Niki de Saint Phalle au Grand Palais

Alain Amiel rentre de Paris où il a visité les expositions capitales et incontournables de cette fin d’année ! Cette semaine il nous raconte Niki de Saint Phalle au Grand Palais.

L’acte créatif, né d’une nécessité intérieure, puise ses sources dans le réel qui l’entoure, mais aussi dans la mémoire et l’inconscient, une somme d’éléments disparates qui va être repensée et réorganisée pour faire advenir chez l’artiste une nouvelle approche visuelle du monde.

Certaines œuvres sont plus facilement lisibles dans la mesure où leurs auteurs nous en ont fourni les clefs.

Ainsi, Niki de Saint Phalle a raconté dans son livre "Mon secret" les viols qu’elle a subis de son père à l’âge de onze ans (pendant l’été 1941) et dont elle explique comment ils se retrouvent exprimés dans son art.

L’attitude de son père, "honorable banquier", ayant brisé en elle "la confiance en l’être humain", elle écrit : "puisque je n’étais pas encore parvenue à extérioriser ma rage, mon corps devint la cible de mon désir de vengeance".
Instable, souffrant de mille maux dont une hyperthyroïdie sévère, c’est à la suite d’une dépression nerveuse en 1953 à Nice, qu’elle réalise que l’art l’aide à surmonter ses angoisses et la guérit. À l’hôpital, elle fait un travail à base de collages d’images violentes avec toutes sortes de couteaux et instruments de boucherie : "L’agressivité qui était en moi commençait à sortir. Je me mis à faire passer la violence dans mon œuvre". Elle écrira plus tard qu’elle était devenue artiste car elle n’avait "plus le choix".

Affiche de la Réunion des musées nationaux-Palais, © Réunion des musées nationaux-Grand Palais, © Réunion des musées nationaux-Grand Palais, Paris 2014

Les peintures de Pollock, Raushenberg et Dubuffet lui enseignent la liberté graphique dont elle à besoin. Ses premières œuvres new yorkaises sont des grandes composition sur fond de dripping où elle inclue des petits objets en plastiques ou des débris de jouets, mais les travaux qui l’ont fait connaître sont ses tirs sur des poches de peinture collées sur des effigies en plâtre de personnages masculins symbolisant son père. Ces poches d’encre ou de peinture touchés par les balles vont dégouliner comme des traces de sang et la composition se transformer au gré des tirs. Ces "tableaux-cibles" sont réalisés, dit-elle, comme une pulsion de "destruction ou de sado-masochisme".

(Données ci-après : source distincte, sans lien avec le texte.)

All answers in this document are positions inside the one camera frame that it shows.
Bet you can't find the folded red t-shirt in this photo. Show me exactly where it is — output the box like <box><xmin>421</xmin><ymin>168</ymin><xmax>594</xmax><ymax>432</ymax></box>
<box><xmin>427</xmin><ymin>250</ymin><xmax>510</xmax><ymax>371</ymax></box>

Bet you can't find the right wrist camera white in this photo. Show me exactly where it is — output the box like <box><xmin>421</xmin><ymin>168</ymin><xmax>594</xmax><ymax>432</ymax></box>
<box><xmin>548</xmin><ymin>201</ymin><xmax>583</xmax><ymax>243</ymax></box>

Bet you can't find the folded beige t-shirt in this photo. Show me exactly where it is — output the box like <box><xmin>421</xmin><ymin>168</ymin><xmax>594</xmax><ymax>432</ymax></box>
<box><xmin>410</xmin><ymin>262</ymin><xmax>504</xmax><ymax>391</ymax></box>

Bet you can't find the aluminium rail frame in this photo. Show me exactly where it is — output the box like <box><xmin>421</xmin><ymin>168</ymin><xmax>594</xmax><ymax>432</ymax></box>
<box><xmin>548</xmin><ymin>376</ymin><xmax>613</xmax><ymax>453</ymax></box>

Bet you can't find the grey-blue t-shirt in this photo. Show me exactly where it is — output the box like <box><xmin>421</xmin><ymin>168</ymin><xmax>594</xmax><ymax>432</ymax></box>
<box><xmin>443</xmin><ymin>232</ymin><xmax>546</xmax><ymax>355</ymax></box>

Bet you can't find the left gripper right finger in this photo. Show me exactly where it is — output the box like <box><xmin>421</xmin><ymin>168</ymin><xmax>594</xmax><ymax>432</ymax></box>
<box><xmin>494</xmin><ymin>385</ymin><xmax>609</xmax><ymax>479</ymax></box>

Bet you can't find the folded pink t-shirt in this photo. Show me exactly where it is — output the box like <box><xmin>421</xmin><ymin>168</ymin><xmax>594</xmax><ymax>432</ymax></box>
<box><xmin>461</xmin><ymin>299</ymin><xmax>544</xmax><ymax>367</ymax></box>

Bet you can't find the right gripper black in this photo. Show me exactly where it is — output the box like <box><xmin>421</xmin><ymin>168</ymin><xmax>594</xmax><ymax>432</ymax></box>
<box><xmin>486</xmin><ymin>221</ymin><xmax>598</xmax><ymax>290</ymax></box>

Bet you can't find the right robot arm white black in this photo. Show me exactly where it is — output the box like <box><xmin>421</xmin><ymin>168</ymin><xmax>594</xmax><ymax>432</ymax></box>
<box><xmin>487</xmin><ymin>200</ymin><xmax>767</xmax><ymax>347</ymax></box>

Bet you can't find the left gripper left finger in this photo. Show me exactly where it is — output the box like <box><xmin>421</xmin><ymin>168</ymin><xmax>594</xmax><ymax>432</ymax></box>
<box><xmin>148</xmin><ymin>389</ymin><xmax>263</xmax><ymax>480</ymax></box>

Saint Sébastien (Portrait of My Lover / Portrait of My Beloved / Martyr nécessaire,100 x 74 x 15 cm , peinture, bois et objets divers sur bois, Sprengel Museum, Hanovre, donation de l’artiste en 2000© 2014 Niki Charitable Art Foundation, All rights reserved / Photo : Laurent Condomina,

Dans son autoportrait de 1958, elle se représente sous des traits cadavériques. Son corps est fait de morceaux de céramique brisés, symboles de la fragmentation de son être.

Jean Tinguely qu’elle rencontre en 1960 va devenir son principal soutien, son alter ego qui l’aidera à surmonter ses nombreuses difficultés. Grâce à lui et à Marcel Duchamp, elle rejoint le groupe des Nouveaux Réalistes où elle se fera une place importante. Elle est la seule femme au milieu d’une génération émergente de peintres qui ont abandonné pinceaux et peintures pour travailler sur l’objet ou le concept.

Cheval et la Mariée, 1963, 235 x 300 x 120 cm, tissu, jouets, objets divers, grillage, Sprengel Museum, Hanovre, © BPK, Berlin, dist. Rmn-Grand Palais / Michael Herling / Aline Gwose

Si ses mariées portent encore l’angoisse de la femme maltraitée, ses "nanas" toutes en rondeurs qui s’assument, immenses, impressionnantes, colorées apparaissent surpuissantes, affirmant une féminité revendicative.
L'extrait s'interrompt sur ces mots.